Después de exhalar y haber aceptado con resignación su destino, diríjase, ya sea comprensiblemente cabizbajo o sospechosamente sonriente, hacia la poceta. Existen dos tribus urbanas de lavadores de platos: los ‘¡Ay!, mis deditos’ y los ‘A pelo’. El segundo grupo se caracteriza por ser un poco más primitivo. Que no se le haga extraño ver a sus miembros caminando descalzos por la calle o comiendo espaguetis con cuchara. Si usted usa guantes por preferencia, prevención o dermatitis, primero ubíquelos visualmente, introduzca media nariz en uno de ellos e inhale con precaución el aroma que emana del interior para comprobar su grado de pulcritud.

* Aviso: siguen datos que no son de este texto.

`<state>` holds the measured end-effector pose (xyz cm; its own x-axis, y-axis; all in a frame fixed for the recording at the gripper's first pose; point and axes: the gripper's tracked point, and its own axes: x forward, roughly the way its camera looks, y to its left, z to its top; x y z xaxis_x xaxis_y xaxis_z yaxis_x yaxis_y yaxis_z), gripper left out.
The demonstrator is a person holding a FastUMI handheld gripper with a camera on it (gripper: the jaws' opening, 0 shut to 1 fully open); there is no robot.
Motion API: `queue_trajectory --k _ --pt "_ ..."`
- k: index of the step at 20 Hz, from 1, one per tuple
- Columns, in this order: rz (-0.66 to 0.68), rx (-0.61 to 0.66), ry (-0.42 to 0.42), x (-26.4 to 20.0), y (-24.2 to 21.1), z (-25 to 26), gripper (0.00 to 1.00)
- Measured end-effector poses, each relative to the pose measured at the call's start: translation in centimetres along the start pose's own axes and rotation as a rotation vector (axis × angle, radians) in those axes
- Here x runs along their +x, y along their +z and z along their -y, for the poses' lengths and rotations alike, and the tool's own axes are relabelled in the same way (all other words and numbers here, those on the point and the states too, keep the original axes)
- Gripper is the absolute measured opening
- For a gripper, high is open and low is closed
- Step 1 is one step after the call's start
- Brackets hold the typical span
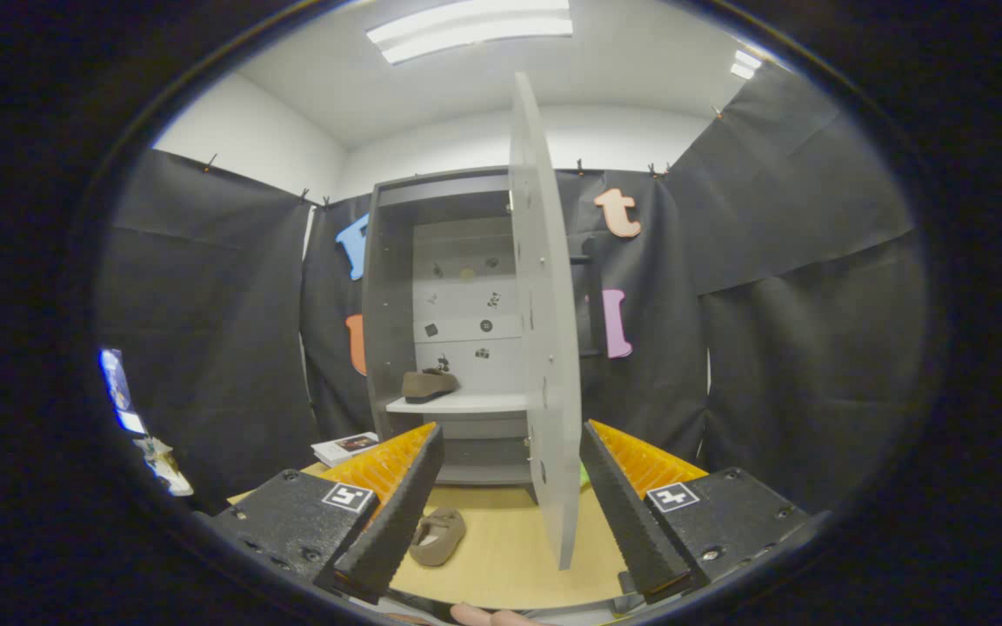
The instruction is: Open the shoe cabinet door, grab the shoes and put them into the shoe cabinet, then close the shoe cabinet door.
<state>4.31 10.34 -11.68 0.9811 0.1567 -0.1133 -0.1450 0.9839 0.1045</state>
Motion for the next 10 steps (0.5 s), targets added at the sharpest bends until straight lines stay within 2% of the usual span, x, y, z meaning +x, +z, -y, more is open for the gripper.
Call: queue_trajectory --k 4,10 --pt "-0.004 -0.052 0.024 1.5 -3.4 -3.2 0.99" --pt "-0.013 -0.012 0.096 5.2 -8.1 -8.6 0.99"
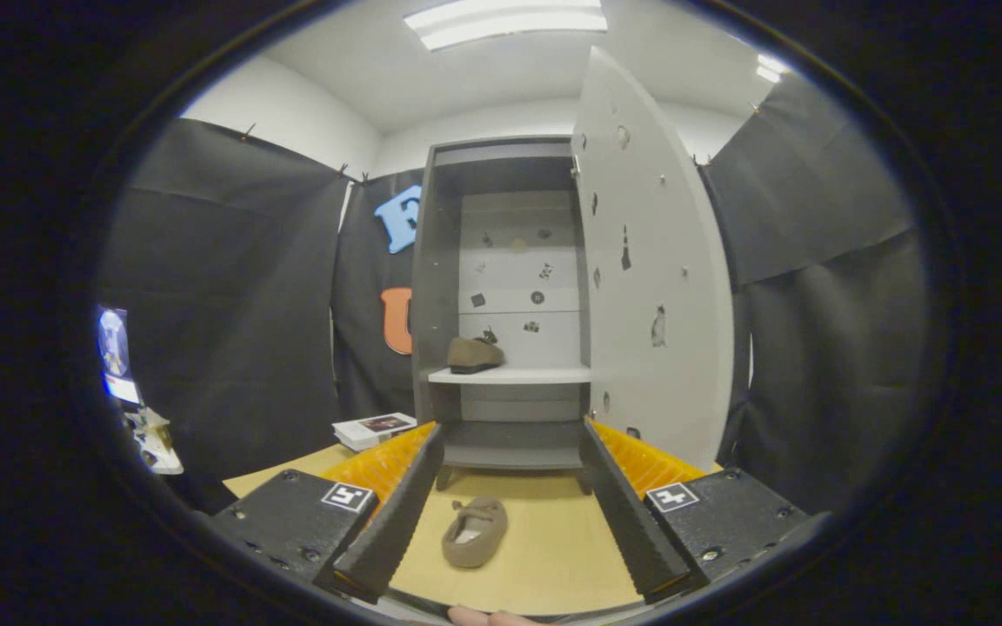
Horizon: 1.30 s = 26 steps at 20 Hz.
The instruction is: Open the shoe cabinet door, grab the shoes and put them into the shoe cabinet, then close the shoe cabinet door.
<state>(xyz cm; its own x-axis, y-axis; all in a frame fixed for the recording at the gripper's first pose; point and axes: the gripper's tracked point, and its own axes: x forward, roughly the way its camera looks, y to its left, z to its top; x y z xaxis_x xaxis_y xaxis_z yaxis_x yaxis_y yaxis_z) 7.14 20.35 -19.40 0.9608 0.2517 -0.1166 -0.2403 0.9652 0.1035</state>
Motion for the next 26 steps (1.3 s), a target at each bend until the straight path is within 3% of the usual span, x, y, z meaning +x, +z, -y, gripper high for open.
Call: queue_trajectory --k 7,17,23,26 --pt "-0.051 0.017 -0.060 6.7 -7.5 -2.5 0.99" --pt "-0.329 0.058 -0.088 14.8 -22.5 -5.8 0.99" --pt "-0.494 0.134 -0.063 18.0 -29.4 -7.1 0.95" --pt "-0.541 0.142 -0.041 19.9 -31.4 -7.2 0.80"
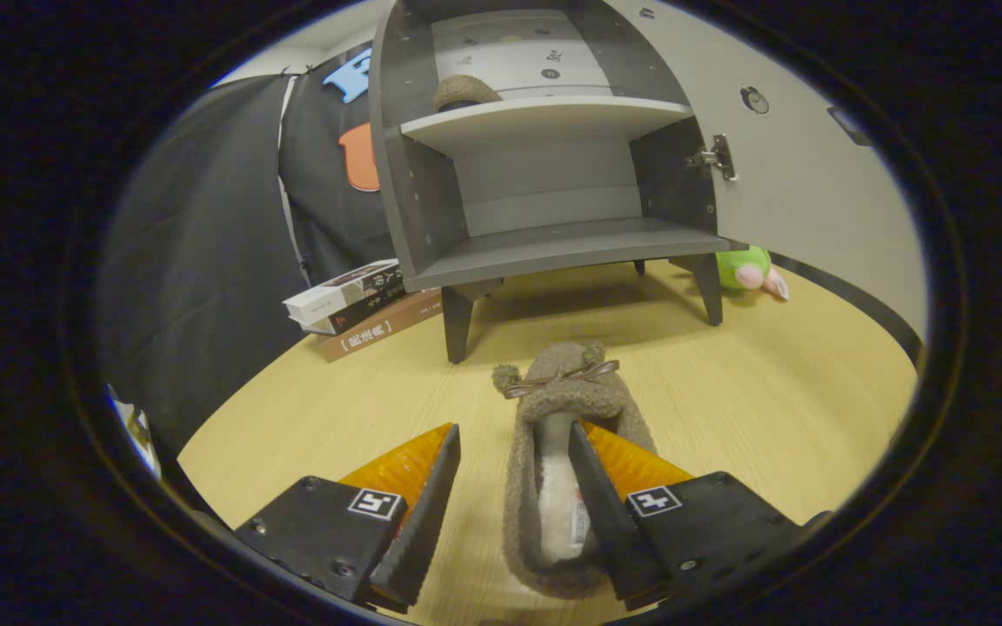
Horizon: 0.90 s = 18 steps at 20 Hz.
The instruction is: Open the shoe cabinet door, grab the shoes and put them into the shoe cabinet, then close the shoe cabinet door.
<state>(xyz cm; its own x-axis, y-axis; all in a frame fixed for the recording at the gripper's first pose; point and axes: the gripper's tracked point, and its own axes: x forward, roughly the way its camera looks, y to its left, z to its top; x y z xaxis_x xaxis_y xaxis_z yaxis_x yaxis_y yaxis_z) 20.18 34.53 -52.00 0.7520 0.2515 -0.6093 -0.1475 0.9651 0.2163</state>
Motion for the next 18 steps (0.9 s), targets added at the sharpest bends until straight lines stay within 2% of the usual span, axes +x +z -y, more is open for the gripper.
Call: queue_trajectory --k 1,2,3,6,8,11,15,18 --pt "-0.047 -0.005 -0.017 1.1 -0.7 0.5 0.76" --pt "-0.087 -0.016 -0.016 2.1 -1.4 0.8 0.64" --pt "-0.069 -0.011 0.002 2.4 -0.2 0.8 0.57" --pt "-0.063 0.053 0.098 2.6 -0.2 0.2 0.16" --pt "-0.042 0.071 0.155 1.7 -0.1 0.0 0.11" --pt "0.043 0.014 0.097 -0.6 1.3 1.5 0.11" --pt "0.128 -0.073 0.120 -5.7 4.7 0.5 0.11" --pt "0.261 -0.174 0.079 -10.4 8.9 -0.1 0.11"
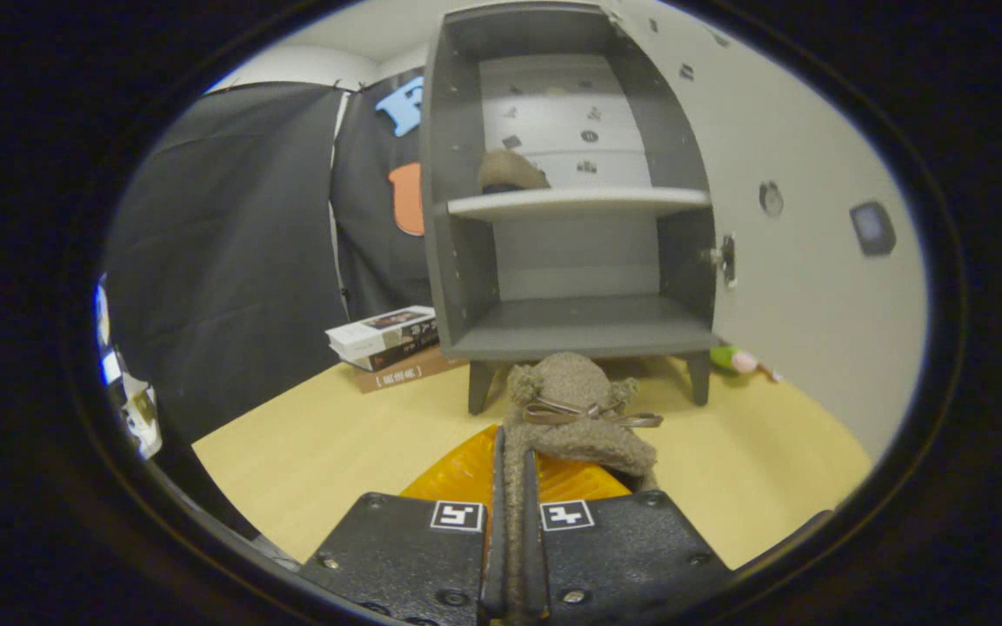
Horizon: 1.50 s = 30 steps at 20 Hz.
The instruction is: Open the shoe cabinet door, grab the shoes and put them into the shoe cabinet, then close the shoe cabinet door.
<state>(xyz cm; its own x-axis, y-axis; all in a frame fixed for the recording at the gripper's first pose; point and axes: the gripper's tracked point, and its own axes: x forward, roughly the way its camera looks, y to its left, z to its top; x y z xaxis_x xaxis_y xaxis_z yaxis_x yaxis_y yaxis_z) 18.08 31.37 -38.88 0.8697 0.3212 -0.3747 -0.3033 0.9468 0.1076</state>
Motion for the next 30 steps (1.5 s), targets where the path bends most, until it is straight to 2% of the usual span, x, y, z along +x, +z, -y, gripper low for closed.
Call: queue_trajectory --k 4,7,12,17,23,30 --pt "0.131 -0.096 -0.017 -4.1 5.6 -1.0 0.11" --pt "0.207 -0.104 -0.015 -6.4 9.1 -1.8 0.11" --pt "0.261 -0.087 0.000 -9.0 14.4 -1.7 0.11" --pt "0.275 -0.095 0.005 -9.8 20.2 -1.4 0.11" --pt "0.301 -0.144 -0.029 -7.1 27.7 0.1 0.12" --pt "0.204 -0.139 -0.079 2.4 32.3 3.3 0.12"
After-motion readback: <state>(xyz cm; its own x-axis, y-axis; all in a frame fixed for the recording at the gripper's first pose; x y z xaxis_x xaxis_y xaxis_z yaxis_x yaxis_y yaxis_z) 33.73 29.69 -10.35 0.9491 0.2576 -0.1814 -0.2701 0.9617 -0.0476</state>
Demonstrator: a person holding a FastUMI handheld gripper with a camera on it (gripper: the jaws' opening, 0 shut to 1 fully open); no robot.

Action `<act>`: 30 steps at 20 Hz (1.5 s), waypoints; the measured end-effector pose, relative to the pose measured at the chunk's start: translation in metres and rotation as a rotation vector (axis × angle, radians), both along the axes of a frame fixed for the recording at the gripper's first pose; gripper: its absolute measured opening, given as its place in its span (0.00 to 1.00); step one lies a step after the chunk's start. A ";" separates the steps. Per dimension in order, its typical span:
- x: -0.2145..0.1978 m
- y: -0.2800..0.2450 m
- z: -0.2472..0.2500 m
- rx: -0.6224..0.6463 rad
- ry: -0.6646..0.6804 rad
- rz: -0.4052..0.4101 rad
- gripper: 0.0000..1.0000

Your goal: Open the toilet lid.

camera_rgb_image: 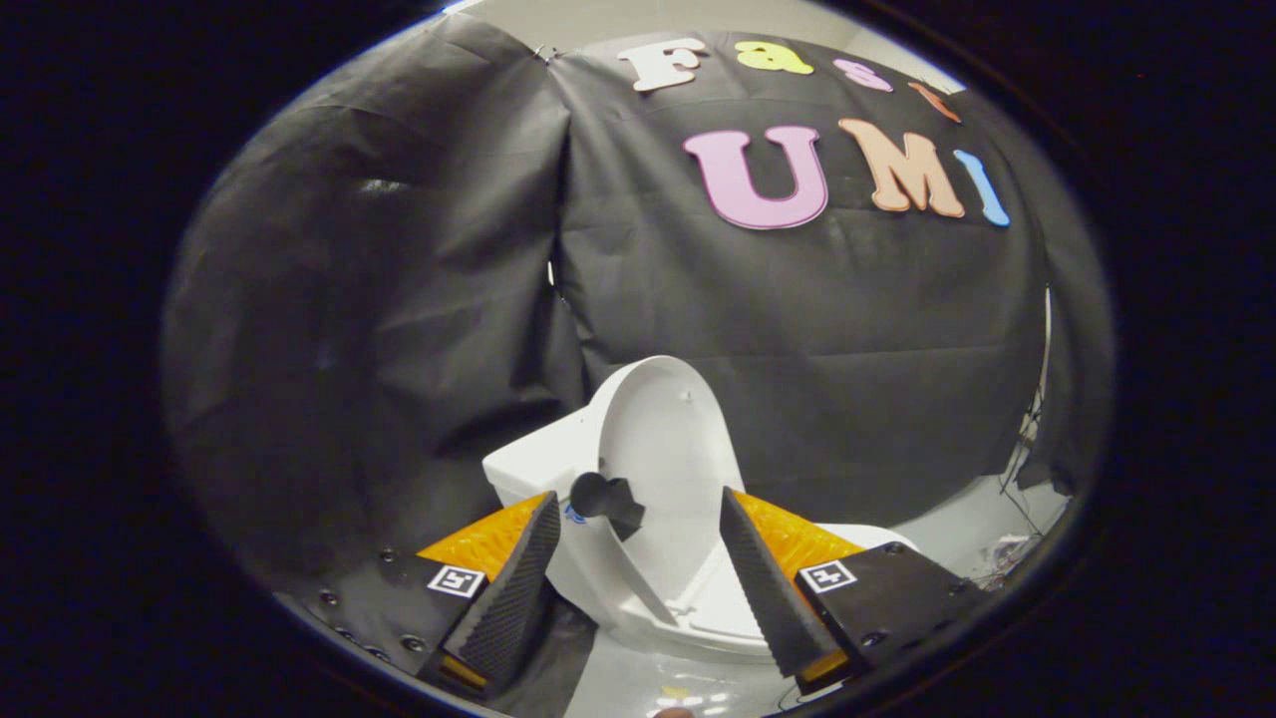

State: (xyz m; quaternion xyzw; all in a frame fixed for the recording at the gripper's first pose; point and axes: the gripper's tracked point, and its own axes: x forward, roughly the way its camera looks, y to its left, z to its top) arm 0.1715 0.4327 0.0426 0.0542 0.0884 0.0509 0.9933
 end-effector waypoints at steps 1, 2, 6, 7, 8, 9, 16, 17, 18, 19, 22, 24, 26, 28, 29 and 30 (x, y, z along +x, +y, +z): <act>-0.006 -0.011 0.002 -0.001 -0.005 -0.012 0.99; -0.012 -0.021 0.004 -0.001 -0.010 -0.021 0.99; -0.031 -0.069 0.001 -0.008 -0.003 -0.074 0.99; -0.034 -0.080 0.001 -0.017 -0.008 -0.085 0.99; -0.039 -0.094 0.001 -0.033 -0.015 -0.104 0.99; -0.044 -0.108 0.002 -0.049 -0.018 -0.125 0.99; -0.078 -0.169 0.012 -0.118 -0.110 -0.164 0.99; -0.083 -0.176 0.015 -0.122 -0.130 -0.163 0.99; -0.087 -0.183 0.018 -0.123 -0.150 -0.162 0.99; -0.092 -0.189 0.022 -0.116 -0.167 -0.155 0.99; -0.101 -0.210 0.029 -0.095 -0.211 -0.144 0.99; -0.105 -0.232 0.026 -0.101 -0.208 -0.144 0.98; -0.107 -0.260 0.022 -0.105 -0.205 -0.168 0.99; -0.108 -0.275 0.021 -0.074 -0.217 -0.172 0.99; -0.109 -0.282 0.021 -0.072 -0.222 -0.176 0.98; -0.110 -0.290 0.020 -0.077 -0.226 -0.186 0.98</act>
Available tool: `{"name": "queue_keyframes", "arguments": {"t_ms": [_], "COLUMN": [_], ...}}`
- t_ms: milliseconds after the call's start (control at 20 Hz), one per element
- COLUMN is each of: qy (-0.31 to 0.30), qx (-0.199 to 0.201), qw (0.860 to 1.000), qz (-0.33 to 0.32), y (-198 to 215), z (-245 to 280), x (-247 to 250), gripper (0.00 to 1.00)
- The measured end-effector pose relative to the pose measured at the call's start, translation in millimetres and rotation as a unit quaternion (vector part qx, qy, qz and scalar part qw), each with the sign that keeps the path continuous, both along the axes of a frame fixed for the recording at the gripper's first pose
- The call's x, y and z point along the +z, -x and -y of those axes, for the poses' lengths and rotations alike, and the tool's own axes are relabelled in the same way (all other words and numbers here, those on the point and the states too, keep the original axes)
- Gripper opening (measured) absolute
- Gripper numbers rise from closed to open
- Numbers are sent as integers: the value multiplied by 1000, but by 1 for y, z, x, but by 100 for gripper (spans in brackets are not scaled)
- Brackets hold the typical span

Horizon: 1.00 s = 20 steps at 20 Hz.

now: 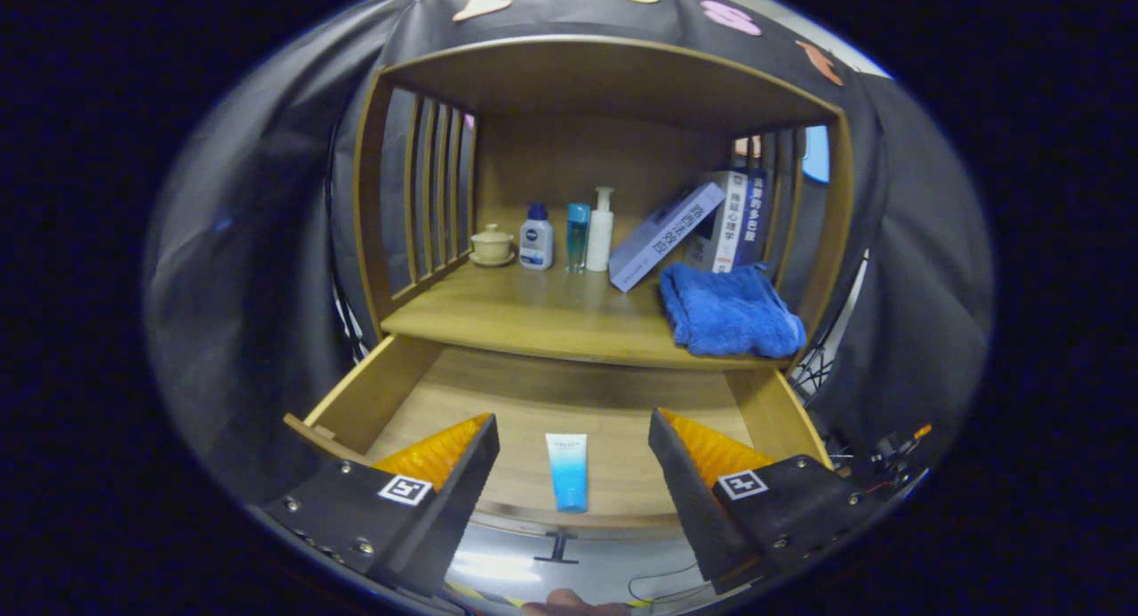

Proceda a forrarse cada falange con las fundas de látex, imitando la portada del álbum Enema of State.

Determine cuáles piezas de loza le están ocasionando más estrés pretraumático, contaminación visual y atasco. Tómese unos segundos para crear en su mente un método que le suene medianamente eficiente. Contemple de una vez el lavado, secado y almacenamiento. Los platos se lavan primero en la imaginación. Si la canción de Tetris aparece de la nada en su cabeza, aprovéchela, lave y acomode cada plato en su mente antes de hacerlo en el mundo material.

Proceda a equipar la esponja con jabón, ya sea en crema, gel o polvo. Abra la llave del agua con mesura y deje caer un chorro encima. Manosee el esponjoso rectángulo hasta que las burbujas revelen que tiene el jabón suficiente. Deslícelo con firmeza por la primera pieza de loza de la lista que previamente diseñó y haga lo humanamente posible por conservar la paz durante todo el proceso. Sortee texturas viscosas y olores repugnantes. Recuerde que para remover los residuos que se aferran al fondo de la olla como Clint Eastwood a la vida, puede dejarlas en remojo, ya sea para que las lave usted mismo en el futuro o con el tan humano y comprensible propósito de que, con algo de suerte, el siguiente higienista esté tan derrotado anímicamente que no pregunte ni objete, y asuma la tarea que le correspondía a usted sin inmutarse. Una vez culmine la tarea, lave la poceta y seque los alrededores. Exhale. Recobre paulatinamente su habilidad de apreciar la belleza. Sienta la tersura de sus manos secas. Observe su cocina limpia con orgullo. El mundo necesita más personas como usted. Sírvase un vinito, lo merece.